Items listed in a dataset
========================================================================

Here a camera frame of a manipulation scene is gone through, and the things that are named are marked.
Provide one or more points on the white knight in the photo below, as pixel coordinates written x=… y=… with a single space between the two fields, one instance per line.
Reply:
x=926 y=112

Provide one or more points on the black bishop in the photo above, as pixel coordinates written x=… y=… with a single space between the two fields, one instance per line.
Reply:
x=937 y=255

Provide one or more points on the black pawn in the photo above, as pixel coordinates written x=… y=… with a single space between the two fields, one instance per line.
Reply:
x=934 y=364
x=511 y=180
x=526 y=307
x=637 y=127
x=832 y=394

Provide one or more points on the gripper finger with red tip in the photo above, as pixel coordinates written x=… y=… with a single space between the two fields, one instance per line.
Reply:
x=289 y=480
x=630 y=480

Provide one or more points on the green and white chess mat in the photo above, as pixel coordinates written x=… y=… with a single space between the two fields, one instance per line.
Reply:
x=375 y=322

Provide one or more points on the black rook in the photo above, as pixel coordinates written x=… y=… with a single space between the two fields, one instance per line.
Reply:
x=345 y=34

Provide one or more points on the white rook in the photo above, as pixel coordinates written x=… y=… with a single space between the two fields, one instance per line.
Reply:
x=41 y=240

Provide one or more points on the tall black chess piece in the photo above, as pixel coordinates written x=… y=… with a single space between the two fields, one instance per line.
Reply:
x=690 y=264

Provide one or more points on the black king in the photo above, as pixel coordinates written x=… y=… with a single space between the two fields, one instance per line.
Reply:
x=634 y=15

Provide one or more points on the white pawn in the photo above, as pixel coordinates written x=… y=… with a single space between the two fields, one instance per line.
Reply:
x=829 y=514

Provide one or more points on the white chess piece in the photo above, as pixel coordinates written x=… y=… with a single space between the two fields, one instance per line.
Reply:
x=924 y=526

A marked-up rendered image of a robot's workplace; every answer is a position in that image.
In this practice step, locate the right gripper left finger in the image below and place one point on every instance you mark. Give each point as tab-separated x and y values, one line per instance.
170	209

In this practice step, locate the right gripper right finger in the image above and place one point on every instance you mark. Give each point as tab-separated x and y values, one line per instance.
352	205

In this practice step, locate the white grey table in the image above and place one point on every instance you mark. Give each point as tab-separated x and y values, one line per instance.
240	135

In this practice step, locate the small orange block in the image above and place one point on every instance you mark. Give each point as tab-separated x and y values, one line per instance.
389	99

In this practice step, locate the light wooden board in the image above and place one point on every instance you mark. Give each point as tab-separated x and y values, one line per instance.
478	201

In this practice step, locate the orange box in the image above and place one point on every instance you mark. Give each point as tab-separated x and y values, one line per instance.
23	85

========================================================================

- Exercise goal
Please copy out every entry exactly, with nothing omitted.

- Response box
Here a camera frame of a manipulation scene is gone through, and the things that are named are marked.
Provide one or more points on the white knight in the photo below, as pixel coordinates written x=… y=… with a single space between the two fields, one instance per line.
Reply:
x=926 y=112

Provide one or more points on the black bishop in the photo above, as pixel coordinates written x=… y=… with a single space between the two fields, one instance per line.
Reply:
x=937 y=255

Provide one or more points on the black pawn in the photo above, as pixel coordinates written x=… y=… with a single space between the two fields, one instance per line.
Reply:
x=934 y=364
x=511 y=180
x=526 y=307
x=637 y=127
x=832 y=394

Provide one or more points on the gripper finger with red tip in the photo above, as pixel coordinates written x=… y=… with a single space between the two fields, one instance per line.
Reply:
x=289 y=480
x=630 y=480

Provide one or more points on the green and white chess mat in the photo above, as pixel coordinates written x=… y=… with a single space between the two fields, one instance per line.
Reply:
x=375 y=322

Provide one or more points on the black rook in the photo above, as pixel coordinates written x=… y=… with a single space between the two fields, one instance per line.
Reply:
x=345 y=34

Provide one or more points on the white rook in the photo above, as pixel coordinates written x=… y=… with a single space between the two fields, one instance per line.
Reply:
x=41 y=240

Provide one or more points on the tall black chess piece in the photo above, as pixel coordinates written x=… y=… with a single space between the two fields, one instance per line.
Reply:
x=690 y=264

Provide one or more points on the black king in the photo above, as pixel coordinates written x=… y=… with a single space between the two fields, one instance per line.
Reply:
x=634 y=15

Provide one or more points on the white pawn in the photo above, as pixel coordinates written x=… y=… with a single space between the two fields, one instance per line.
Reply:
x=829 y=514

Provide one or more points on the white chess piece in the photo above, as pixel coordinates written x=… y=… with a single space between the two fields, one instance per line.
Reply:
x=924 y=526

A marked-up rendered image of a robot's workplace; every answer is a position in that image.
In this practice step, locate the right gripper left finger in the image below and place one point on every instance you mark. Give each point as tab-separated x and y values, one line per instance.
170	209

In this practice step, locate the right gripper right finger in the image above and place one point on every instance you mark. Give each point as tab-separated x and y values, one line per instance.
352	205

In this practice step, locate the white grey table in the image above and place one point on every instance you mark. Give each point as tab-separated x and y values, one line per instance.
240	135

In this practice step, locate the small orange block in the image above and place one point on every instance you mark. Give each point as tab-separated x and y values, one line per instance.
389	99

In this practice step, locate the light wooden board in the image above and place one point on every instance you mark. Give each point as tab-separated x and y values, one line per instance.
478	201

In this practice step, locate the orange box in the image above and place one point on every instance you mark. Give each point as tab-separated x and y values, one line per instance.
23	85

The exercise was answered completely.